Koalisi PM Irak al-Sudani menempati posisi pertama dalam pemilihan parlemen

Dengan tidak adanya mayoritas yang jelas, pembentukan pemerintahan berikutnya akan memerlukan kesepakatan intensif di antara blok-blok terkuat.
Sebuah koalisi yang dipimpin oleh Perdana Menteri Irak Mohammed Shia al-Sudani telah muncul sebagai pemenang dalam pemilihan parlemen Irak, menurut otoritas pemilihan.
Komisi Tinggi Pemilihan Umum Independen mengatakan pada hari Rabu bahwa koalisi Rekonstruksi dan Perubahan al-Sudani memperoleh 1,3 juta suara dalam pemilu hari Selasa, sekitar 370.000 lebih banyak dari pesaing terdekatnya.
Cerita yang Direkomendasikan
daftar 3 itemakhir daftar
Berbicara setelah hasil awal diumumkan, al-Sudani memuji jumlah pemilih sebesar 56 persen, dan mengatakan bahwa ini adalah “bukti nyata keberhasilan lain” yang mencerminkan “pemulihan kepercayaan pada sistem politik”.
Namun, meski al-Sudani, yang pertama kali berkuasa pada tahun 2022, telah menempatkan dirinya sebagai pemimpin yang dapat membalikkan keadaan Irak setelah beberapa dekade mengalami ketidakstabilan, jajak pendapat tersebut diwarnai dengan kekecewaan di kalangan pemilih yang merasa lelah dan melihatnya sebagai sarana bagi partai-partai mapan untuk membagi kekayaan minyak Irak.
Tingkat partisipasi pemilih lebih rendah di daerah-daerah seperti Bagdad dan Najaf setelah pemimpin populis Syiah Muqtada al-Sadr, pemimpin Gerakan Sadrist, meminta sejumlah besar pendukungnya untuk memboikot “pemilu yang cacat” tersebut.
Seperti yang diharapkan, kandidat Syiah memenangkan kursi di provinsi mayoritas Syiah, sementara kandidat Sunni meraih kemenangan di provinsi mayoritas Sunni dan kandidat Kurdi menang di provinsi mayoritas Kurdi.
Namun ada beberapa kejutan, terutama di Nineveh, sebuah provinsi yang mayoritas penduduknya adalah Arab Sunni, di mana Partai Demokrat Kurdistan (KDP) memperoleh jumlah kursi terbanyak.

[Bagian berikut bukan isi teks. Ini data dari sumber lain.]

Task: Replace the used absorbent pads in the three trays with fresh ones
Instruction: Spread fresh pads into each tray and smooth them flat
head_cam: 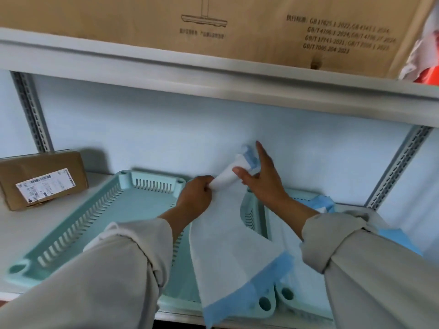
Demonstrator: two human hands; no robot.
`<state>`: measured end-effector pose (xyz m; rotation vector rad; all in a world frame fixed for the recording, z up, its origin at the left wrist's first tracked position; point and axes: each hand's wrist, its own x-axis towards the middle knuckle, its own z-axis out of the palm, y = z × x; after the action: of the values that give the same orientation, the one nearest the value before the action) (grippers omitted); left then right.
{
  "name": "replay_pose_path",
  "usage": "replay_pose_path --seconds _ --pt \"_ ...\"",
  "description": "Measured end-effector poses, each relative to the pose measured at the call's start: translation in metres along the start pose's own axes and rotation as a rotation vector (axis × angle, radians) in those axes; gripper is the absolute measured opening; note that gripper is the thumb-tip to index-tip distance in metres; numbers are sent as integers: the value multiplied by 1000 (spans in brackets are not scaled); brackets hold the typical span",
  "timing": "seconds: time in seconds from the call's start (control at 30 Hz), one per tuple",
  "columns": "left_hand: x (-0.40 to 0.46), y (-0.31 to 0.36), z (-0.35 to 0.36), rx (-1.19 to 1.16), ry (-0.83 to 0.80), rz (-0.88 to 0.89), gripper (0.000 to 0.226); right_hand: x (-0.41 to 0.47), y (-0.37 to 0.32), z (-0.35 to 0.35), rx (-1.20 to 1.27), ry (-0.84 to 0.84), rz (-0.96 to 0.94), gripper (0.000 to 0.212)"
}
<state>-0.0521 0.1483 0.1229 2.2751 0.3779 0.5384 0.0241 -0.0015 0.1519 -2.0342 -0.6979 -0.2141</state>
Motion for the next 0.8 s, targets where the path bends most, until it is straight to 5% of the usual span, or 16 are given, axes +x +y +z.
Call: replay_pose_path --seconds 0.17,0.33,0.43,0.63,0.8 --pt "3 3 -10 136 -22 41 34 13 -16 -5 77 57 147 27" --pt "-2 -5 -7 173 -20 -3 33 5 -11 -3 350 226 534 66" --pt "-3 -7 -7 178 -16 -20 35 0 -9 -8 480 234 663 56" --pt "0 -4 -6 180 -32 8 34 -8 -14 -10 659 -108 797 39" --pt "1 -15 -5 243 -123 126 25 1 -19 -18 790 112 663 17"
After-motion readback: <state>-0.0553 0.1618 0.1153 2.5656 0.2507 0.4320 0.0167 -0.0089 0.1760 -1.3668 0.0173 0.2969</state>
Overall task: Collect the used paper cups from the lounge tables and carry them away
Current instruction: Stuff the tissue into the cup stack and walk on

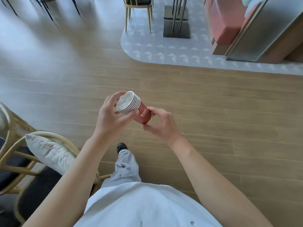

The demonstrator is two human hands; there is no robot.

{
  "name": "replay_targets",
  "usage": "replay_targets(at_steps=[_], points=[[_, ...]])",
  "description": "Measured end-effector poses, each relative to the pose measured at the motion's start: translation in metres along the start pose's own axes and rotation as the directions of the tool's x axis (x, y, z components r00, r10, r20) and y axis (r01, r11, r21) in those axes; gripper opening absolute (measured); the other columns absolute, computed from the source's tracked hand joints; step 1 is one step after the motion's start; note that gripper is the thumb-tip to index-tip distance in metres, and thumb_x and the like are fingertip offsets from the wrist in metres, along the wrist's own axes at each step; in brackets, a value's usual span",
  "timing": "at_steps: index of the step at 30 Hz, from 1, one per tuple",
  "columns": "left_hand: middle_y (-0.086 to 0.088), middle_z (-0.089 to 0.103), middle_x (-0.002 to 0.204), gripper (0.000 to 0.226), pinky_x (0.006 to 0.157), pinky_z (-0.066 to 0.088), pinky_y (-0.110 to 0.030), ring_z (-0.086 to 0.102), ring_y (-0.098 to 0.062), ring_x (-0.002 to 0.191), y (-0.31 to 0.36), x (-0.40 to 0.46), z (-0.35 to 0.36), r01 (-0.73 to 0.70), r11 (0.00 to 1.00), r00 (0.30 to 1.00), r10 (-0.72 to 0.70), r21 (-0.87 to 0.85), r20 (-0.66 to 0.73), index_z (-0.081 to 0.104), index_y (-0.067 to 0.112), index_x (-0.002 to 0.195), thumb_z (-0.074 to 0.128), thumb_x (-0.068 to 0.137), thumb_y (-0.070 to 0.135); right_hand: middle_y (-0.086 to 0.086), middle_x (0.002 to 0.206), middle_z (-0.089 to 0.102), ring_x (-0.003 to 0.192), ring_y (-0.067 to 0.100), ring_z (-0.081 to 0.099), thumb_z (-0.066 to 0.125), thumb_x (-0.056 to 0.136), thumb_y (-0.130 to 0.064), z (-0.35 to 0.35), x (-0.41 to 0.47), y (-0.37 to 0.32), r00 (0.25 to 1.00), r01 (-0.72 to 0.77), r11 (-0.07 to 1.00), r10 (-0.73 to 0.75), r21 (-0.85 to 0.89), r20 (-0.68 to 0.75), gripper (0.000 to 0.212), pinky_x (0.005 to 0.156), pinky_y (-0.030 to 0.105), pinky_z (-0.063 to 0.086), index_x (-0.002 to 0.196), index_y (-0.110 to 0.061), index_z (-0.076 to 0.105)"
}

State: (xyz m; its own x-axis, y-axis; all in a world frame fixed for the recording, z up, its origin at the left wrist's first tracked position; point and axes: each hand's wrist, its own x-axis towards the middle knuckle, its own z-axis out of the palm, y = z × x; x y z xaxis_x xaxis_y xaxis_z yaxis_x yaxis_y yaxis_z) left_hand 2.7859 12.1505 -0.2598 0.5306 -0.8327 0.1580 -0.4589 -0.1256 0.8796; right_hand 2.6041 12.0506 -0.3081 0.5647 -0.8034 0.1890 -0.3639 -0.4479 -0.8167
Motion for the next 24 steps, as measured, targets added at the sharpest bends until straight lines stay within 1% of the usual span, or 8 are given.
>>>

Sementara itu, di provinsi Diyala, yang memiliki mayoritas warga Kurdi, tidak ada kandidat Kurdi yang memenangkan kursi untuk pertama kalinya sejak tahun 2005.
Tidak ada partai yang dapat membentuk pemerintahan sendiri di badan legislatif Irak yang beranggotakan 329 orang, sehingga partai-partai membangun aliansi dengan kelompok lain untuk menjadi sebuah pemerintahan, sebuah proses yang rumit dan seringkali memakan waktu berbulan-bulan.
Pada tahun 2021, al-Sadr mengamankan blok terbesar sebelum menarik diri dari parlemen menyusul perselisihan dengan partai-partai Syiah yang menolak mendukung upayanya untuk membentuk pemerintahan.
“Tidak ada satu pun faksi atau gerakan politik selama 20 tahun terakhir yang mampu memperoleh mayoritas total… yang memungkinkan satu blok memilih perdana menteri, jadi pada akhirnya, hal ini akan mengarah pada putaran negosiasi dan tawar-menawar di antara faksi-faksi politik,” kata Ali Hashem dari Al Jazeera, melaporkan dari Bagdad.
Jajak pendapat tersebut menandai pemilu keenam yang diadakan di Irak sejak invasi pimpinan Amerika Serikat pada tahun 2003 yang menggulingkan penguasa lama Saddam Hussein dan memicu perang saudara sektarian, munculnya kelompok ISIL (ISIS) dan runtuhnya infrastruktur secara umum di negara tersebut.
Perdana Menteri berikutnya harus menjawab pertanyaan warga Irak yang mencari pekerjaan dan meningkatkan sistem pendidikan dan kesehatan di negara yang dilanda korupsi dan salah urus.
Dia juga harus menjaga keseimbangan antara sekutu Irak, Iran dan AS, sebuah tugas yang menjadi lebih rumit karena perubahan seismik yang terjadi baru-baru ini di Timur Tengah.